0 引言
【研究意义】二化螟(Chilo suppressalis)是危害水稻最重要的害虫之一,广泛分布于亚欧大陆。二化螟在苗期危害水稻可造成枯鞘、枯心和虫伤株,在孕穗期和穗期危害可造成枯孕穗和白穗等,严重影响水稻的质量和产量[1-3]。近年来,种植结构和耕作制度调整,杂交稻面积逐年增加[4],使越冬代有效虫源面积扩大,更加剧了二化螟的危害[5-6]。目前,多采用化学药剂对二化螟进行防治[7]。但是,化学农药的不合理使用,导致二化螟抗药性不断提高,加大了二化螟的猖獗危害。同时,化学农药带来的农药残留超标、环境污染等问题也日益突出。这些不利因素促使人们迫切寻求环境友好的作物保护方式[8]。【前人研究进展】香根草(Vetiveria zizanioides)又名岩兰草,是一种多年生草本植物,常用于生态环境治理、水土保持等方面。已有研究报道,香根草可以作为玉米田诱集植物引诱玉米禾螟(Chilo partellus),从而降低其对玉米的危害[9]。室内盆栽试验表明,香根草具有引诱稻螟雌成虫产卵的特性,二化螟在香根草上的产卵量是水稻上的4倍左右[10-11]。田间防控效果调查发现,种植香根草的小区稻螟造成的枯心率比对照区降低了50%以上[10]。此外,田埂种植香根草除了可诱集二化螟成虫在其上产卵外,且孵化后的幼虫在香根草上不能完成生活史,仅有极少数的幼虫能存活至2龄、3龄,从而显著降低了二化螟种群数量,减少了其对水稻的危害[11]。因此,香根草作为诱集植物防治稻螟已成为水稻害虫绿色防控的重要措施之一,具有很大的开发潜力[12-14]。诱集植物根据其不同特征可分为传统型诱集植物、致死型诱集植物和基因工程诱集植物[15]。致死型诱集植物是指该诱集植物对害虫极具吸引力,害虫一旦取食或者在其上产卵,害虫及其后代将无法生存[16]。【本研究切入点】对二化螟而言,香根草属于典型的致死型诱集植物,但香根草对二化螟幼虫的致死作用机制尚未见报道。为更好地建立以香根草为基础的水稻螟虫绿色防控新技术,明确其对二化螟幼虫的致死作用机制尤为重要[8]。
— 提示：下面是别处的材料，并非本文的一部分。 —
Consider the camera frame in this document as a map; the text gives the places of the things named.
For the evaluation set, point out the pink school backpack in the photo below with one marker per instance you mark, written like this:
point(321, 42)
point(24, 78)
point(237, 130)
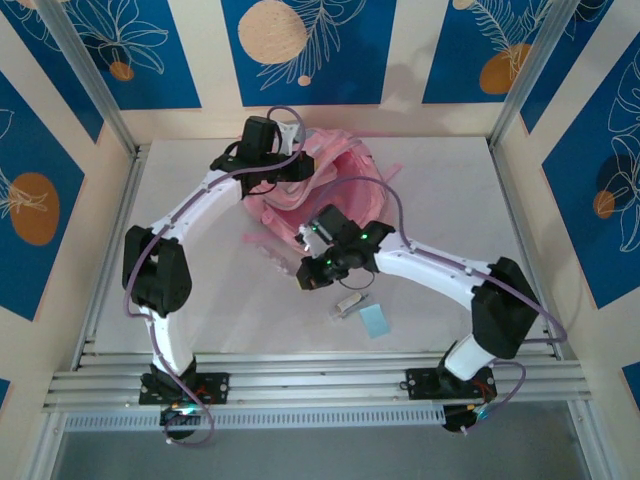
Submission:
point(350, 200)

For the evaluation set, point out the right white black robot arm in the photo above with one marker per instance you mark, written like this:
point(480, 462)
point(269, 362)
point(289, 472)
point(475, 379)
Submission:
point(505, 315)

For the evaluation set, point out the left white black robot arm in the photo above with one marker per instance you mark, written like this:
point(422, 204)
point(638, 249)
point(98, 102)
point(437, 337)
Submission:
point(157, 270)

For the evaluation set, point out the light blue sticky notepad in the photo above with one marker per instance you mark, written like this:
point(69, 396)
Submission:
point(375, 321)

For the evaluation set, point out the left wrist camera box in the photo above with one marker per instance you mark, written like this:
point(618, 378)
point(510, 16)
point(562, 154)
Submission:
point(290, 135)

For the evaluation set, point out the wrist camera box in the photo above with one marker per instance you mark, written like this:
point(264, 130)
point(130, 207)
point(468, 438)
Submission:
point(312, 242)
point(290, 135)

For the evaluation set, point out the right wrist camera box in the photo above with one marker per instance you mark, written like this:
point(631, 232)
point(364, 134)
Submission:
point(312, 242)

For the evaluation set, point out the aluminium mounting rail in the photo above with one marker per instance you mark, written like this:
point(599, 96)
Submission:
point(320, 380)

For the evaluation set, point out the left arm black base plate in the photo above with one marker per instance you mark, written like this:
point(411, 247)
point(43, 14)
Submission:
point(215, 387)

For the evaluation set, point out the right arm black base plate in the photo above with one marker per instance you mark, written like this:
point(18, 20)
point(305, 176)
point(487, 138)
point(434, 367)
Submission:
point(420, 384)

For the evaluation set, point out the right aluminium side rail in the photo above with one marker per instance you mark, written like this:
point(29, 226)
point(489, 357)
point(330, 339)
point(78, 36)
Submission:
point(501, 175)

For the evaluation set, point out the left aluminium corner post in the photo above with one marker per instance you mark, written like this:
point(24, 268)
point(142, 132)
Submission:
point(85, 65)

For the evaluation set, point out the aluminium corner post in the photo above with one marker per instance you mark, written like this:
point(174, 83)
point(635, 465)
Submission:
point(532, 65)
point(85, 65)

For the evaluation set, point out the right aluminium corner post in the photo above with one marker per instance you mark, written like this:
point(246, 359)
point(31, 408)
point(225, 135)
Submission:
point(532, 65)

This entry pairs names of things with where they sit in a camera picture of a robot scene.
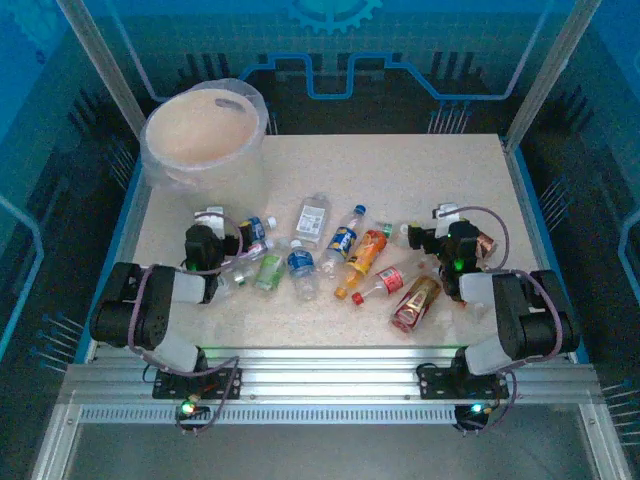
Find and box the small blue label bottle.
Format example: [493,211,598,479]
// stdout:
[239,214,279,246]

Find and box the pink label clear bottle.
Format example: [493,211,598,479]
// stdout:
[234,238,275,264]

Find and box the clear green neck bottle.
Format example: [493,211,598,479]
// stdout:
[374,220,412,250]

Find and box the copper brown label bottle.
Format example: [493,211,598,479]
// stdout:
[472,230,500,261]

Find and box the crushed clear bottle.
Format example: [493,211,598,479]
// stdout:
[217,264,256,296]

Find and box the green label bottle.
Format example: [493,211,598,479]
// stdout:
[253,239,291,292]

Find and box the red label clear bottle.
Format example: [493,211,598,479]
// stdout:
[351,255,436,306]

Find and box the tall orange label bottle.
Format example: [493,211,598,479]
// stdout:
[333,228,389,300]

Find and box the red gold label bottle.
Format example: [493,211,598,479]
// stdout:
[389,274,444,334]

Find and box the blue label water bottle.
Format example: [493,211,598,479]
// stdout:
[286,239,320,301]

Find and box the square clear white label bottle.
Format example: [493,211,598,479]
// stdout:
[294,192,332,250]

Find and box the blue yellow label bottle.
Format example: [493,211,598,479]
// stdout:
[319,203,369,279]

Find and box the white bin with plastic liner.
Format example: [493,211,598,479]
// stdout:
[139,77,272,211]

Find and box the small LED control board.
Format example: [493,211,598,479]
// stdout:
[455,402,494,422]
[175,397,211,420]

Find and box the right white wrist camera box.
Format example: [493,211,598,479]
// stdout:
[432,201,462,239]

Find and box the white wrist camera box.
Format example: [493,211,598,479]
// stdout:
[193,204,227,236]
[432,201,462,239]

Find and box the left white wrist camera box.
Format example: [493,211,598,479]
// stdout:
[193,204,227,236]

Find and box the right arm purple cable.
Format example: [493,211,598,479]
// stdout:
[449,204,564,401]

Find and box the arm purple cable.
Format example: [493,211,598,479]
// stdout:
[127,213,246,375]
[449,204,564,401]

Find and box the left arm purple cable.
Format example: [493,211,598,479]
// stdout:
[127,213,246,375]

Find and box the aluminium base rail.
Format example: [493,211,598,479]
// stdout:
[59,347,601,407]

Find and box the slotted grey cable duct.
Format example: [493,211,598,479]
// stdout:
[78,404,589,426]

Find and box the aluminium frame post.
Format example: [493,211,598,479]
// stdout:
[504,0,604,151]
[55,0,151,146]

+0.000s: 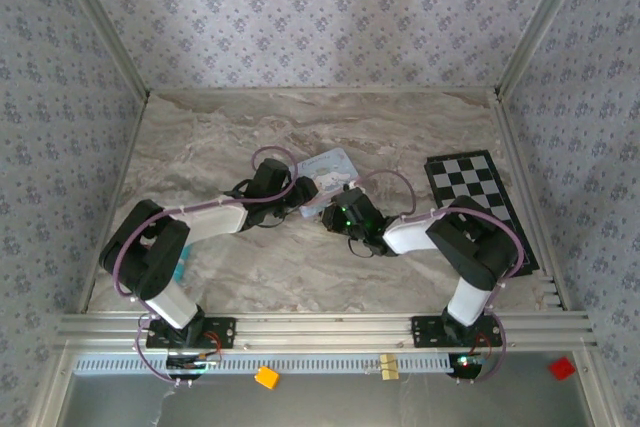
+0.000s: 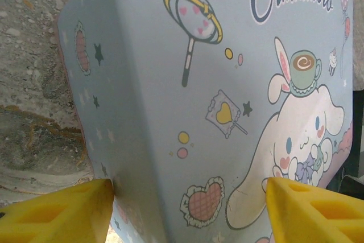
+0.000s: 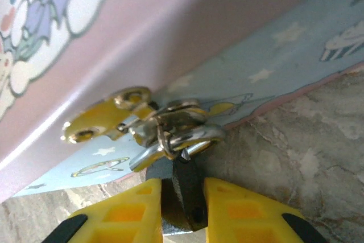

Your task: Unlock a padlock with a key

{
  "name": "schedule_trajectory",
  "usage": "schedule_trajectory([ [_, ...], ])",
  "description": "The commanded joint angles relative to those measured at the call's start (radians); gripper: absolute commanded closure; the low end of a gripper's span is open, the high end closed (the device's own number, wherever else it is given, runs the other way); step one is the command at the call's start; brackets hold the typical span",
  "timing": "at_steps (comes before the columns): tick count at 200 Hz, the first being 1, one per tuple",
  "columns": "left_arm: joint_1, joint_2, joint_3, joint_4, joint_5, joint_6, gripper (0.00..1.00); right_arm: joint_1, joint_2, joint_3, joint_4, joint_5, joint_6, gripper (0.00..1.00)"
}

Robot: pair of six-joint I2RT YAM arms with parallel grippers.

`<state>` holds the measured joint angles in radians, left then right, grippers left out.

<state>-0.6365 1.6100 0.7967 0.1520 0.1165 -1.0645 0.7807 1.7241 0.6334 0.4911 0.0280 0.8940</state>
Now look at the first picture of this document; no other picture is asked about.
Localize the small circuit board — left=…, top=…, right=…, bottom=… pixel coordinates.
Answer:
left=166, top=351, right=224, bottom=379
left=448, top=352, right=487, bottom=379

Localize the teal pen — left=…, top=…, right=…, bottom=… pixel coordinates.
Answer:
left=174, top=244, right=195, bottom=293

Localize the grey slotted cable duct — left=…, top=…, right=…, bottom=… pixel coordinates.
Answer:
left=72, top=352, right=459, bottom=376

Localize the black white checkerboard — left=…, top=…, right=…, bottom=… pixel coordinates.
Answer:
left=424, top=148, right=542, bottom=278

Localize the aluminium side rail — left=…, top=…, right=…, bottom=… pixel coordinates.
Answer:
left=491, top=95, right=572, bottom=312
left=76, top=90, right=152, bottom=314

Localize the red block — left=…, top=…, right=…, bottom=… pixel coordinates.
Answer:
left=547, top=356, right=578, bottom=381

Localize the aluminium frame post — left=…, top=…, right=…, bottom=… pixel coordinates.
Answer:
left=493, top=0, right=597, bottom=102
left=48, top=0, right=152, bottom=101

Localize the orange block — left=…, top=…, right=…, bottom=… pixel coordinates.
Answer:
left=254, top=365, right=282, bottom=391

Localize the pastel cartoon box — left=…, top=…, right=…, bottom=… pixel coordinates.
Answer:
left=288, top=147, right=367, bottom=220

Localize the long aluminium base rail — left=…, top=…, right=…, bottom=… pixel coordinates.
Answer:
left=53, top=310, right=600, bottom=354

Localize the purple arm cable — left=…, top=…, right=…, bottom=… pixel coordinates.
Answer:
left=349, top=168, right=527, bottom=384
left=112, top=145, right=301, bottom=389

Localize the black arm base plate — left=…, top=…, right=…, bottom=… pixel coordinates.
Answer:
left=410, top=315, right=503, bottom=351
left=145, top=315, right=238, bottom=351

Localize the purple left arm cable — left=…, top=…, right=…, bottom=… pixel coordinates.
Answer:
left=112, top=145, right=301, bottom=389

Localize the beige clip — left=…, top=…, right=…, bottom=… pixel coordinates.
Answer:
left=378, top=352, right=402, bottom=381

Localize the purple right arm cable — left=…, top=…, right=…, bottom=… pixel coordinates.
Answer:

【拟解决的关键问题】通过测定香根草提取物组分对二化螟幼虫的生物活性,比较香根草和水稻中的营养物质含量及取食水稻和香根草后二化螟幼虫体内解毒酶和消化酶活性的变化,从毒理学和营养学两方面揭示香根草对二化螟幼虫致死的作用机制,为进一步深入了解其致死作用机制及建立稻螟绿色防控新技术提供重要的理论依据,为化学农药的减施、水稻害虫的可持续治理及水稻的安全生产提供有力保障。1 材料与方法
试验于2015—2016年在浙江省农业科学院完成。1.1 供试植物
水稻品种浙优12号购自浙江省农科种业有限公司。播种于温室塑料槽内,约30 d后移栽至直径为12 cm的塑料盆中,至45 d分蘖期时剪取茎秆以供营养物质测定及二化螟3龄幼虫的饲喂试验。香根草种苗购自深圳市鑫淼森园林草坪有限公司。将香根草种苗种于温室,以分蘖苗作为繁殖体,待香根草分蘖较多时剪取茎秆供营养物质测定及二化螟3龄幼虫的饲喂试验。
1.2 供试昆虫
二化螟种群于2015年5月采自杭州市萧山区义桥镇(30°04′ N,120°12′ E)水稻田,室内建立并维持种群,幼虫采用人工饲料饲养,饲料配方由中国水稻研究所提供[17],置于温度(27±2)℃,相对湿度(70±5)%,光周期16L﹕8D的智能人工气候室内饲养。待二化螟化蛹后将蛹收集起来,放置在干净的养虫笼中,保湿,让其继续发育羽化,对羽化后的成虫以10%的蜂蜜水提供营养。选取第1代二化螟3龄幼虫用于香根草活性物质的生物测定及水稻和香根草的饲喂试验。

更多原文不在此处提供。